Show, in full, each line of the data that contains "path".
--- RECORD EXTRACTS Enclosed Below ---
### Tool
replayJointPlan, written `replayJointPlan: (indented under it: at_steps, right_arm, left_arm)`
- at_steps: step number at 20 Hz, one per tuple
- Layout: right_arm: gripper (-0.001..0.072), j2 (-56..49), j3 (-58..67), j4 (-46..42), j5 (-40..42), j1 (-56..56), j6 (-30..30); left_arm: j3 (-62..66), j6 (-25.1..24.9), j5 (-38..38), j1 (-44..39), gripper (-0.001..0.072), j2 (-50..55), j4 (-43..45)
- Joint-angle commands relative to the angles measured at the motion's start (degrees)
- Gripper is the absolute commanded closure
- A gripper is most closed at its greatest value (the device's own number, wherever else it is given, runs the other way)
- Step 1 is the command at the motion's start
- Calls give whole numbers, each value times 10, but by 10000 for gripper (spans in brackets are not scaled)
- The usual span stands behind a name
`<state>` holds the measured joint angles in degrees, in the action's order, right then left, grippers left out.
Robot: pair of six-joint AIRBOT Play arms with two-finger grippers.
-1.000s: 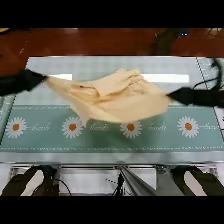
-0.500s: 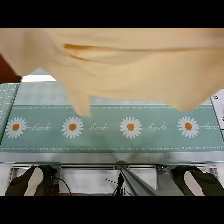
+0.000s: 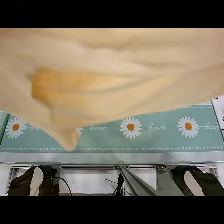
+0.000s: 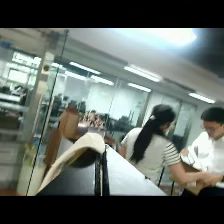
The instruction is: Fold the shirts.
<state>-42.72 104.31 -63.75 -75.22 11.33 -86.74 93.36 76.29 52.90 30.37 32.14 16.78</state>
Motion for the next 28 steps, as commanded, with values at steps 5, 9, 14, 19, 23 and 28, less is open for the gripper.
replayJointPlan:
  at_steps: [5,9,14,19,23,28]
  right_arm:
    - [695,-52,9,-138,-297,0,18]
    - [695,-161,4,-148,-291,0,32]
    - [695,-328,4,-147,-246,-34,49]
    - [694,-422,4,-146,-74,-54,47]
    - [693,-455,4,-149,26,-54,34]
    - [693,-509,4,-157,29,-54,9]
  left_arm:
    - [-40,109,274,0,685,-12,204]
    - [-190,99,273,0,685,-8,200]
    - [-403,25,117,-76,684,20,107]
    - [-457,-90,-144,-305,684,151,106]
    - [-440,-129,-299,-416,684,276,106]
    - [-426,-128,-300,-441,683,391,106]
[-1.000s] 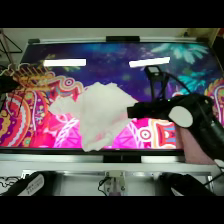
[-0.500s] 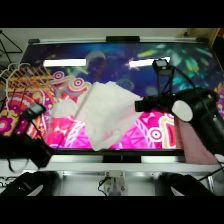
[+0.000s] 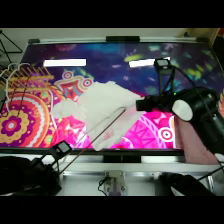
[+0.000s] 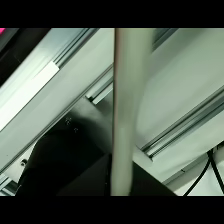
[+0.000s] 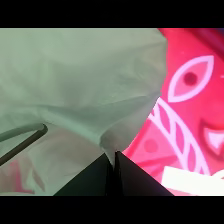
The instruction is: Fold the shirts.
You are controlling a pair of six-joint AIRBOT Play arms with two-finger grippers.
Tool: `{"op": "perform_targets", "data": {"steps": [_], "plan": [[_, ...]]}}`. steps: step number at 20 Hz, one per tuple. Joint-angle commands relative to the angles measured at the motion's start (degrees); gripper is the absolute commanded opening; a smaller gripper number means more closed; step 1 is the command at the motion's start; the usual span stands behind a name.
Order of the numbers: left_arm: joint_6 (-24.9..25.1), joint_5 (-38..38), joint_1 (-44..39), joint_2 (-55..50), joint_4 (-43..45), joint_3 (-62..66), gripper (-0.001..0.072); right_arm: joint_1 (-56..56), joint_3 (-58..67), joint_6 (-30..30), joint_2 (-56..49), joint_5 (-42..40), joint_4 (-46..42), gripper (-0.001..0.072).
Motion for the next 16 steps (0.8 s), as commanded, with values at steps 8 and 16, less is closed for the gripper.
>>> {"op": "perform_targets", "data": {"steps": [8,16], "plan": [[-5.84,20.22,-1.57,-14.51,0.81,-2.29,0.0046,0.24,0.13,-1.68,0.61,-0.26,5.99,0.0054],[-0.13,24.41,6.21,-16.98,0.20,-0.87,0.0046,0.26,0.13,-15.87,5.68,-12.02,36.17,0.0053]]}}
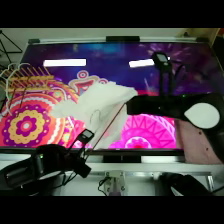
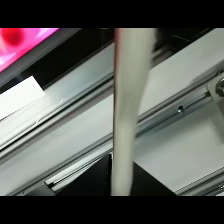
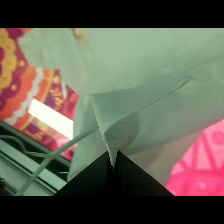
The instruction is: Fold the shirts.
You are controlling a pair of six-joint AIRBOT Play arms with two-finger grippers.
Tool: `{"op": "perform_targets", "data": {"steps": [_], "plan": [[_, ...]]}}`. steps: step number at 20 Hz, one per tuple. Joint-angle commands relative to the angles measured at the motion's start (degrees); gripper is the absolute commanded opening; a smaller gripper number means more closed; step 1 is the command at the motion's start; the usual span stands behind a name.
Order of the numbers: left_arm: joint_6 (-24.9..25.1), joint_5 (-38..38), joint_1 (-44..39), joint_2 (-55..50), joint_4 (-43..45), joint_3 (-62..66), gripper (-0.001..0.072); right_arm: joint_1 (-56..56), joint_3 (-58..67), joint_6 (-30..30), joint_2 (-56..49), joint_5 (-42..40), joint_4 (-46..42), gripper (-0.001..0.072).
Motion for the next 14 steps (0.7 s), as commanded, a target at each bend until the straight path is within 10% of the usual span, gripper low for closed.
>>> {"op": "perform_targets", "data": {"steps": [1,6,14], "plan": [[7.82,2.32,1.97,-0.55,-0.42,0.90,0.0046,0.00,0.02,-5.25,0.52,-4.68,10.84,0.0053],[18.58,3.06,1.97,-0.57,2.08,0.98,0.0046,0.00,0.02,-5.25,-0.07,-4.50,8.35,0.0053],[18.82,8.35,9.01,-5.51,5.97,1.09,0.0046,0.00,0.02,-6.88,-0.07,0.61,12.61,0.0054]]}}
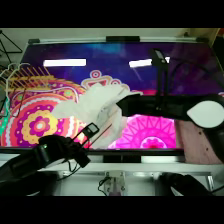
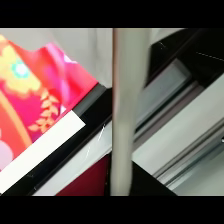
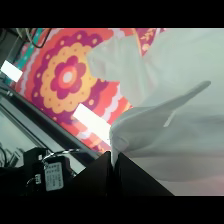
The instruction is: Fold the shirts.
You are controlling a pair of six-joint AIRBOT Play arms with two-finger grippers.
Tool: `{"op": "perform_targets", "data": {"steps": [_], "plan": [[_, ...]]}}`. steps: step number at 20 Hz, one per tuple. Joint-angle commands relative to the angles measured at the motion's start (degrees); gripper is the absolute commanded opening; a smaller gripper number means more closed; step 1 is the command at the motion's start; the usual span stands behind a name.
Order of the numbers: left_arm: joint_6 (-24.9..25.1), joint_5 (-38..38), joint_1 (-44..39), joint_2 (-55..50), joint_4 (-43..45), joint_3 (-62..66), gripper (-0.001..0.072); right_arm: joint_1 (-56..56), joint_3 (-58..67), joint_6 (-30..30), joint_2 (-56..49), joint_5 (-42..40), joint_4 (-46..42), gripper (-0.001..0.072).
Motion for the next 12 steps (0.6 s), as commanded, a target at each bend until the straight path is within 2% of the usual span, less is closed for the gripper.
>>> {"op": "perform_targets", "data": {"steps": [1,6,9,10,11,12], "plan": [[0.98,5.66,2.64,-2.82,0.85,0.28,0.0046,0.00,0.00,-0.79,-0.02,2.75,1.51,0.0053],[2.67,9.14,3.04,-6.23,0.87,3.28,0.0046,0.00,-0.04,1.51,-0.02,6.99,0.72,0.0054],[2.91,9.05,4.26,-6.23,1.14,4.02,0.0046,0.00,-0.04,5.68,-0.02,8.48,-6.10,0.0062],[2.97,9.01,4.90,-6.25,1.14,4.00,0.0046,-0.04,-0.04,5.90,-0.02,8.15,-7.54,0.0270],[3.13,9.01,5.42,-6.25,1.14,4.02,0.0046,-0.04,-0.02,5.29,0.00,7.37,-7.65,0.0615],[3.13,9.01,5.84,-6.25,1.11,4.02,0.0046,-0.04,0.37,4.15,0.22,6.62,-7.87,0.0674]]}}
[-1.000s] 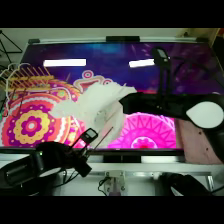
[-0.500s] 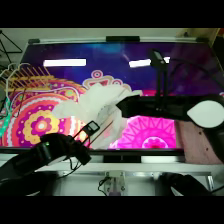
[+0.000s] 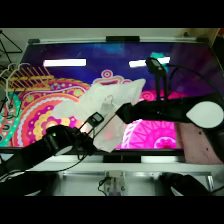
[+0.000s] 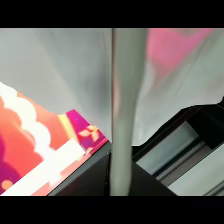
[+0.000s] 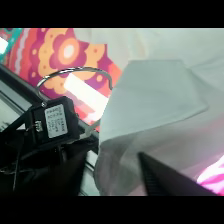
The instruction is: Fold the shirts.
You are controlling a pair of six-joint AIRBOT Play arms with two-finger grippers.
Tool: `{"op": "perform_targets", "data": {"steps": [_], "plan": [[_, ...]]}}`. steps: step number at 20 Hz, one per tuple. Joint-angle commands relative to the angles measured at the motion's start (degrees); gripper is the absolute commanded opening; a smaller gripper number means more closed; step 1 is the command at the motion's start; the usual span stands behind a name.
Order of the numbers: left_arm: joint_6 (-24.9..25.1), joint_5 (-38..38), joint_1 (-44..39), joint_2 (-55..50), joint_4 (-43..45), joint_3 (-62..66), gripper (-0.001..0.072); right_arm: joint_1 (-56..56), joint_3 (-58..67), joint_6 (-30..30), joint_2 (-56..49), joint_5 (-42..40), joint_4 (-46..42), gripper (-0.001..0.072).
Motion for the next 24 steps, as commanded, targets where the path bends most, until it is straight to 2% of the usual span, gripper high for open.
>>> {"op": "perform_targets", "data": {"steps": [1,4,6,7,9,10,11,14,16,17,18,21,24], "plan": [[0.46,0.42,1.29,-0.22,0.09,0.37,0.0046,-0.33,1.38,0.07,0.52,-0.90,-3.91,0.0673],[0.44,0.42,1.25,-0.24,0.02,0.37,0.0046,-6.91,6.54,0.83,1.99,-0.90,-9.14,0.0671],[0.44,0.39,1.25,-0.24,0.00,0.37,0.0046,-17.38,8.07,3.56,2.23,-1.09,-12.52,0.0639],[0.46,0.37,1.25,-0.24,0.02,0.42,0.0047,-23.19,8.02,3.06,1.57,-0.79,-12.33,0.0639],[1.09,0.35,1.25,-0.24,-0.02,0.52,0.0047,-34.12,8.02,-2.16,-2.05,1.81,-9.90,0.0639],[2.89,-0.13,1.22,-0.26,-0.02,0.55,0.0047,-38.05,8.02,-6.58,-4.85,4.13,-9.35,0.0638],[4.63,-1.36,1.25,-0.31,0.00,0.55,0.0047,-40.00,8.02,-15.15,-7.48,6.27,-9.46,0.0631],[7.32,-5.05,1.25,-0.31,0.02,0.55,0.0047,-39.15,8.02,-59.91,-14.03,14.45,-7.17,0.0631],[9.44,-6.03,1.25,-0.31,0.04,0.55,0.0047,-35.54,8.02,-83.14,-16.24,16.81,-4.55,0.0631],[9.73,-6.12,1.25,-0.31,0.22,0.55,0.0047,-33.44,8.02,-89.46,-16.63,16.17,-4.37,0.0631],[10.32,-6.10,1.25,-0.31,0.24,0.55,0.0047,-31.21,8.02,-93.26,-16.76,14.36,-4.98,0.0631],[12.00,-6.08,1.25,-0.31,0.70,0.55,0.0046,-26.38,8.02,-96.78,-17.16,7.26,-5.86,0.0631],[13.99,-6.03,1.25,-0.31,1.14,0.55,0.0047,-23.19,8.02,-98.09,-18.82,6.16,-5.86,0.0631]]}}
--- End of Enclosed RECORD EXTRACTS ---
## RESULT OF THIS EXERCISE
Motion for the next 14 steps (0.7 s), as commanded, a target at each bend until the straight path is within 10% of the usual span, gripper low for closed.
Motion for the next 12 steps (0.6 s), as commanded, a target at each bend until the straight path is within 2% of the usual span, less is closed for the gripper.
Motion for the next 24 steps, as commanded, targets where the path bends most, until it is straight to 2% of the usual span, gripper high for open.

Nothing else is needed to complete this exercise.